- Born: September 3, 1972 (age 53)
- Citizenship: England

= Neil Martin (motorsport) =

English Formula One strategist (born 1972)

Neil Martin (born 3 September 1972) is an English Formula One strategist who was the former head of strategy at Scuderia Ferrari.

== Career ==
After studying mathematics and computer science at the University of Southampton, Martin continued at Southampton to read Operational Research (OR) for his MSc. Originally intending to seek a job in the City of London, he managed to convince McLaren Racing to sponsor his idea for a Race Strategy project. On completion McLaren offered him a job.

In 1998 Martin pioneered the use of game theory and Monte Carlo techniques in Formula 1 race strategy, which embraced risk and random events to deliver more awareness of the likely race outcomes. These stochastic techniques allowed for the modelling of uncertain events e.g. future traffic patterns, the likelihood of overtakes and what to do under a Safety Car, which gave better insight than the previous deterministic algorithms and therefore allowed for more informed decisions under risk events.

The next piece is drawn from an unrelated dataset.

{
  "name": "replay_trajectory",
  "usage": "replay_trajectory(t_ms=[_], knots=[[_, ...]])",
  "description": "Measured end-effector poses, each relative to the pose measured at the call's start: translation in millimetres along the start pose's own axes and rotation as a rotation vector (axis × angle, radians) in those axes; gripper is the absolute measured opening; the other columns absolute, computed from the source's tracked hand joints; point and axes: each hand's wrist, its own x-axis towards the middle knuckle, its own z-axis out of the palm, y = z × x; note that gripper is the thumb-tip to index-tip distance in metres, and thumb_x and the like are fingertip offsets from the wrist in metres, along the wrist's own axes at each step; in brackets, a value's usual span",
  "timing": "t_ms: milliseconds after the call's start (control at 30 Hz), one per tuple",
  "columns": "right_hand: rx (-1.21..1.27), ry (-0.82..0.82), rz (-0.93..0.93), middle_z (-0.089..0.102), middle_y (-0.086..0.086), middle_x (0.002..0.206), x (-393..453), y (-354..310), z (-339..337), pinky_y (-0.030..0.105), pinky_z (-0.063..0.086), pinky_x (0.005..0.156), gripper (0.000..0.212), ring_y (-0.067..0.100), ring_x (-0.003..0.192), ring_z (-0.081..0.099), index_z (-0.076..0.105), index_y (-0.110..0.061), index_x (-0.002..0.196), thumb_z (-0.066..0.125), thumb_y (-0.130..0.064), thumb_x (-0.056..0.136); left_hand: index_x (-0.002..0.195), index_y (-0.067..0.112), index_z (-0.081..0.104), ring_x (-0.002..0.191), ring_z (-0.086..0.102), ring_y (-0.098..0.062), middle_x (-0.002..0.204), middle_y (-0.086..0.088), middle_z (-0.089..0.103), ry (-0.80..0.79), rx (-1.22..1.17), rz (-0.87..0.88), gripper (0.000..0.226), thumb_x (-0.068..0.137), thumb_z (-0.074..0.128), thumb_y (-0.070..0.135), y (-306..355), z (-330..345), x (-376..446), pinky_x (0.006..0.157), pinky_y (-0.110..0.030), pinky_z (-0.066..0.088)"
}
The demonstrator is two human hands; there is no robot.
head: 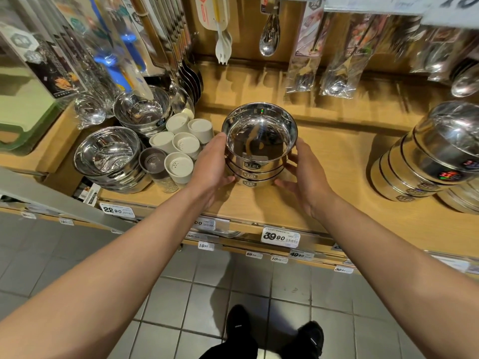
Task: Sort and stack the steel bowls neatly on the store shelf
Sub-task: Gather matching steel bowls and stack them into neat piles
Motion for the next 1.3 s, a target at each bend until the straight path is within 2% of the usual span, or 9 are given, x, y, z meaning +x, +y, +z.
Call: replay_trajectory(t_ms=[100, 200, 367, 467, 600, 767, 967, 1200, 1300], knots=[[0.042, 0.014, 0.020, 0.059, -0.016, 0.114, -5.0, -0.6, -3.6, 0.049, 0.054, 0.096, 0.025, 0.013, 0.115, 0.054, 0.062, -0.049, 0.100, 0.038, -0.048, 0.103, 0.091, 0.041, 0.071, 0.092, 0.063, -0.009, 0.086, 0.019, 0.074, -0.037, -0.012, 0.019, 0.036, 0.103, 0.038, 0.044, 3.1, 0.4, -10.1, 0.073, -0.031, 0.050], [0.129, 0.073, 0.108, 0.051, 0.000, 0.134, -23.9, 5.5, -18.9, 0.053, 0.054, 0.098, 0.034, 0.020, 0.122, 0.049, 0.052, -0.030, 0.133, 0.040, -0.046, 0.105, 0.084, 0.045, 0.072, 0.079, 0.065, 0.005, 0.081, 0.026, 0.071, 0.010, 0.008, 0.034, 0.037, 0.104, 0.042, 0.046, 1.3, 3.9, -37.5, 0.070, -0.028, 0.059], [0.199, 0.190, 0.147, 0.059, 0.002, 0.120, -95.2, 22.1, -81.3, 0.031, 0.063, 0.067, 0.027, 0.011, 0.106, 0.058, 0.054, -0.023, 0.124, 0.046, -0.039, 0.105, 0.092, 0.038, 0.051, 0.092, 0.057, -0.011, 0.098, 0.016, 0.056, 0.186, 0.011, -0.034, 0.010, 0.098, 0.054, 0.045, -24.3, 13.1, -89.3, 0.089, -0.041, 0.055], [0.277, 0.312, 0.163, 0.062, 0.005, 0.115, -138.4, 30.6, -136.9, 0.027, 0.059, 0.062, 0.031, 0.014, 0.100, 0.062, 0.056, -0.019, 0.127, 0.048, -0.037, 0.104, 0.115, 0.026, 0.056, 0.103, 0.059, -0.020, 0.114, 0.001, 0.062, 0.099, 0.068, -0.047, 0.027, 0.095, 0.052, 0.045, -36.5, 43.0, -120.3, 0.087, -0.042, 0.055], [0.342, 0.464, 0.131, 0.063, 0.008, 0.113, -178.7, 30.0, -211.9, 0.035, 0.058, 0.072, 0.025, 0.019, 0.098, 0.064, 0.061, -0.019, 0.118, 0.050, -0.036, 0.103, 0.127, 0.014, 0.056, 0.097, 0.062, -0.017, 0.114, 0.000, 0.062, -0.142, 0.120, -0.053, 0.036, 0.102, 0.048, 0.039, -35.2, 118.4, -130.8, 0.067, -0.030, 0.049], [0.387, 0.620, 0.048, 0.059, 0.005, 0.101, -207.1, 24.2, -309.1, 0.033, 0.058, 0.066, 0.022, 0.017, 0.091, 0.062, 0.061, -0.016, 0.112, 0.051, -0.033, 0.102, 0.101, 0.029, 0.060, 0.105, 0.061, -0.016, 0.113, 0.000, 0.062, -0.406, 0.173, -0.066, 0.009, 0.103, 0.054, 0.035, -30.3, 228.2, -146.6, 0.072, -0.030, 0.052], [0.435, 0.661, 0.053, 0.056, 0.003, 0.097, -202.2, 37.7, -435.7, 0.037, 0.056, 0.077, 0.019, 0.015, 0.092, 0.060, 0.059, -0.018, 0.098, 0.048, -0.032, 0.104, 0.110, 0.029, 0.060, 0.111, 0.060, -0.012, 0.123, 0.002, 0.062, -0.585, 0.232, -0.131, 0.016, 0.103, 0.054, 0.043, -54.0, 356.7, -165.0, 0.081, -0.034, 0.054], [0.305, 0.587, 0.094, 0.067, 0.000, 0.113, -141.6, 38.8, -566.7, 0.033, 0.051, 0.075, 0.036, 0.010, 0.105, 0.063, 0.059, -0.018, 0.129, 0.043, -0.041, 0.105, 0.113, 0.030, 0.061, 0.095, 0.063, -0.017, 0.106, 0.009, 0.066, -0.413, 0.098, -0.256, 0.024, 0.103, 0.050, 0.049, -79.4, 494.3, -171.6, 0.088, -0.040, 0.056], [0.212, 0.487, 0.044, 0.069, 0.004, 0.110, -113.5, 27.2, -591.6, 0.034, 0.053, 0.080, 0.038, 0.000, 0.096, 0.069, 0.058, -0.021, 0.132, 0.041, -0.042, 0.105, 0.109, 0.026, 0.065, 0.080, 0.075, -0.007, 0.089, 0.014, 0.078, -0.401, -0.038, -0.199, 0.027, 0.105, 0.045, 0.044, -84.8, 524.2, -169.7, 0.068, -0.032, 0.063]])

Martin was responsible at McLaren for the direction of strategic development of technology and race strategies, developing software to provide instant access to data on specific car components while on track. His role came to public prominence at the 2005 Monaco Grand Prix, when he helped Kimi Räikkönen win the race by making a key strategic call during a safety car incident, by sending an email from McLaren's Woking base to stay out rather than pit.

Headhunted by Red Bull Racing in May 2006, he joined the team as Chief Strategist in January 2007. An anti-intuitive, but correct, strategy call at the 2009 Chinese grand prix, staying out with both cars in bad weather at the start of the race, when Alonso in second place and other contenders pitted for fuel behind the safety car, facilitated Red Bull Racing’s first historic win, which was also a 1-2 finish.

In January 2011, after Ferrari made a poor strategic call during the 2010 Abu Dhabi Grand Prix, which lost driver Fernando Alonso the 2010 World Championship to Red Bull's Sebastian Vettel, Martin joined Ferrari alongside ex-McLaren engineer Pat Fry in a revamped Ferrari race operations and engineering team. He left Ferrari at 2015 in the team’s organizational restructuring.

In 2016, Martin led an engineering team for Mercedes-affiliated HWA and was engaged in the team’s Formula E plan along with Steve Clark.

In 2019, Martin joined venture builder Equals Collective as Non-Executive Director.

Martin is also a keynote speaker in Mark Gallagher’s F1 talents team, working alongside ex-F1 drivers David Coulthard, Mika Häkkinen and Jacques Villeneuve.